Hacker News new | past | comments | ask | show | jobs | submit login

Nothing feels cleaner than storing everything (notebook, raw data, cleansed data, misc scripts, etc.) in a docker image when you're finished with the project. Data science and docker are meant to be besties.

I would prefer recommending a stable build process: — a Docker image can be just like having a VM image or that one PC in the corner of the lab nobody is sure is unneeded. It's far better than having nothing or just the result file but it still has the possibility of needing to reverse-engineer the internal state and given how fast the Docker world moves I would not want to bet on format compatibility 5 years out.

Docker could be that stable build process but it requires the additional assertion that there wasn't, say, a truckload of changes made using `docker exec` or a bunch of customizations to files which were copied into the image. Simply putting a note on the source repo which says that might be enough.

(I really like what C Titus Brown has written about reproducibility in computation research over the years: http://ivory.idyll.org/blog/tag/reproducibility.html)

Potentially problematic for those who want to check your findings in 30 years time?

Is there a good solution to that problem, though? (Serious question). I recently did a laptop refresh and am using it as an opportunity to solidify my approach to ML development, and would love to hear if there is a good solution to long-term reproducibility. I'm currently leaning towards Docker, but maybe Vagrant or another "pure" VM approach is better...

Not perfectly, but a good start is to keep all the software assets AND data assets you used to train the model.

There needs to be an immutable, high performance read data store that has a 30+ year plan for survival if we're really going to retool our world around expert systems.

I think the only real problem times you'll find are when the architectures are changed. x86, arm, you'd probably want to port your solution images then if ever. There will always be folks emulating hardware in software on new architectures.

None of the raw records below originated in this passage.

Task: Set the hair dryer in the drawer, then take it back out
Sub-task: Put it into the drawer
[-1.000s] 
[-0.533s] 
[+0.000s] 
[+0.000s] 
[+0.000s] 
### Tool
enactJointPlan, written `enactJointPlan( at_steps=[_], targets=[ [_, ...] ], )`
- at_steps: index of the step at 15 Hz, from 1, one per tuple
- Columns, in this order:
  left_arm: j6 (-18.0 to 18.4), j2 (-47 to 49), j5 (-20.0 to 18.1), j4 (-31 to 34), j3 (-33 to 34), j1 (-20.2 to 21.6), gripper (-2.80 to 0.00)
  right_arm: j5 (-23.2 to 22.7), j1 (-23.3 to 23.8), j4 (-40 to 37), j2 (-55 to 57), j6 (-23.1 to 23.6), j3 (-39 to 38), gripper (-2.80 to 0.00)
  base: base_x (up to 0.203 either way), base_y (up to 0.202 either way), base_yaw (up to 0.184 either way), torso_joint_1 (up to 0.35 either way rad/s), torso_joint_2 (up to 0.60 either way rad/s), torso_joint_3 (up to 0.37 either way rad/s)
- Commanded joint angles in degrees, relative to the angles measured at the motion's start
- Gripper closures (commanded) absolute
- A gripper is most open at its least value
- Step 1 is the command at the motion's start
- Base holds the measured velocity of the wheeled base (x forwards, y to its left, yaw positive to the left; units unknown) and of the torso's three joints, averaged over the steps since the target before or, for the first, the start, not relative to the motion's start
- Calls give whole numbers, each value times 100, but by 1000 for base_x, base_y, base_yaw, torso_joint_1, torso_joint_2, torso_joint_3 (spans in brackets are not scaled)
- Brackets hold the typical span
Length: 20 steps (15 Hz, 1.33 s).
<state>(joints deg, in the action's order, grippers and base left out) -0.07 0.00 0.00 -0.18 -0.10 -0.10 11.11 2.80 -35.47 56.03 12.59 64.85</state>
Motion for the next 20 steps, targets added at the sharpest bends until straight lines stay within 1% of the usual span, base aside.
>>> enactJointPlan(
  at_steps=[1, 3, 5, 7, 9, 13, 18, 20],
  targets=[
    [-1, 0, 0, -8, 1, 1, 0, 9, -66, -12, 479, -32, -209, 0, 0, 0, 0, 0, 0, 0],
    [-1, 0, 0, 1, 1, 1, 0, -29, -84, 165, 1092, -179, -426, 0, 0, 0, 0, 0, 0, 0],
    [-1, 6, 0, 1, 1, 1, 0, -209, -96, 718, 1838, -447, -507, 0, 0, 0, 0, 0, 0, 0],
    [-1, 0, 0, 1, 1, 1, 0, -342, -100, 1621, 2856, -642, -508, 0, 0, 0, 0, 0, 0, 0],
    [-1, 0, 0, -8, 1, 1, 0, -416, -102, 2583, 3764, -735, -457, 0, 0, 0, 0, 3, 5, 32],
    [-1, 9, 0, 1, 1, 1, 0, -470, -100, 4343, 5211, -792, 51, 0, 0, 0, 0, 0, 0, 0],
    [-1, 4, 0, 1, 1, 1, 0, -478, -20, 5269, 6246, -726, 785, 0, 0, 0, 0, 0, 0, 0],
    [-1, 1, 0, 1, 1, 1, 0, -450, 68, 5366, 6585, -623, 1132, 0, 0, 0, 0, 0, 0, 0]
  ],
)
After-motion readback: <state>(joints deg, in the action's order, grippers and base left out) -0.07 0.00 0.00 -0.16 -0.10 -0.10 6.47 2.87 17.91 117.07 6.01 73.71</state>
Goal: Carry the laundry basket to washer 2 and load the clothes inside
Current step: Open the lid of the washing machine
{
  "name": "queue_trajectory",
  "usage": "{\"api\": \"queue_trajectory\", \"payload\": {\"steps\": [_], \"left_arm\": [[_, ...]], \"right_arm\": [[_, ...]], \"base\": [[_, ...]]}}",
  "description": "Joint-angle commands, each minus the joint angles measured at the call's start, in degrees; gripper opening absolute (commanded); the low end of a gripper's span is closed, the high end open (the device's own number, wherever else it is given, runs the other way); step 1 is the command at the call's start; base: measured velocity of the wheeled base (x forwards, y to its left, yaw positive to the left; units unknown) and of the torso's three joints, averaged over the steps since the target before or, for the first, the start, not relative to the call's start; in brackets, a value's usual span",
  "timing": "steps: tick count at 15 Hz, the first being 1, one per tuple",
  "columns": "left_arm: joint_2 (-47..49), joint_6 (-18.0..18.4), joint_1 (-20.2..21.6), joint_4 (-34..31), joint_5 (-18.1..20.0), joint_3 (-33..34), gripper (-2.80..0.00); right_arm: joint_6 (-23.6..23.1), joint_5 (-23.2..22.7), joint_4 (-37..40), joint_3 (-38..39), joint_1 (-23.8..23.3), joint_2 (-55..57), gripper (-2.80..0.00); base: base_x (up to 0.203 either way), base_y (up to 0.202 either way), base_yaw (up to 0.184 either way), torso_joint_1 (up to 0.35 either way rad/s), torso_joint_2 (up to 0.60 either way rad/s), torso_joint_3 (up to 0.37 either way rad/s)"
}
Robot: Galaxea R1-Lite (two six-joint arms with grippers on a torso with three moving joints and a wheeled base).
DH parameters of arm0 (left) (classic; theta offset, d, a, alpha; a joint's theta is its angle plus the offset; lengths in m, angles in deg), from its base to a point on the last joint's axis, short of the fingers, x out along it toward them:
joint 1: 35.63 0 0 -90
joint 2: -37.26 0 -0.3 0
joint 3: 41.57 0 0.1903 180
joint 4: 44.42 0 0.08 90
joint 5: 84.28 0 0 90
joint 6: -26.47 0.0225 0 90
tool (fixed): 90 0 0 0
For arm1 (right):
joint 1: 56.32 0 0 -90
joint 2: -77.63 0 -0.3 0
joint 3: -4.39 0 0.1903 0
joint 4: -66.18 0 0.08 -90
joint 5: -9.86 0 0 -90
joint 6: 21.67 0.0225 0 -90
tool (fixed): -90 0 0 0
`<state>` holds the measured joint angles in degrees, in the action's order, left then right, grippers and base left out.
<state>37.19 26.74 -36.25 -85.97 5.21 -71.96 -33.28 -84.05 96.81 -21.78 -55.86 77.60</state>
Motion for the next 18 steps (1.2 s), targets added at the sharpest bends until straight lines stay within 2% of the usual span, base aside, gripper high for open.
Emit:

Well you can always fire up LaTeX and write a report. If detailed enough, that in conjunction with the data set should be enough to survive anything.

Carve it onto stone tablets.

You joke it, but it's a major problem that our tech for very stable WORM media has lagged behind demand.

Our use of data has grown so much faster than our network capacity (and indeed, it seems like we're going to hit a series of physical laws and practical engineering constraints here). "Data has gravity" but the only way to "sustainable" hold a non-trivial volume of data for 20 years right now is to run a data center with a big dht that detects faults and replicates data.

I prefer gold.

I've never used Docker. Searching "reproducible research with Docker" yields lots of results. Any stand-out resource suggestions?

I would simply familiarize with just the basics because you don't have to go much further than that to make use of it for research purposes. My usual process involves breaking the process down into multiple stages (cleansing, conformance, testing, reporting), including a data dir, and finally creating a dockerfile that simply adds the data/source to a simple hierarchy and includes all dependencies. As long as you know how to build a dockerfile, you're golden. You can then upload the image to dockerhub, and have somebody else pull the image and run it to reproduce your entire environment. Helps a ton for online DS courses and MOOCs.

This doesn't guarantee reproducible results though.

A lack of reproducibility is a major problem for DSEs and practitioners right now. In fact, I'd argue its the single biggest problem.

Registration is open for Startup School 2019. Classes start July 22nd.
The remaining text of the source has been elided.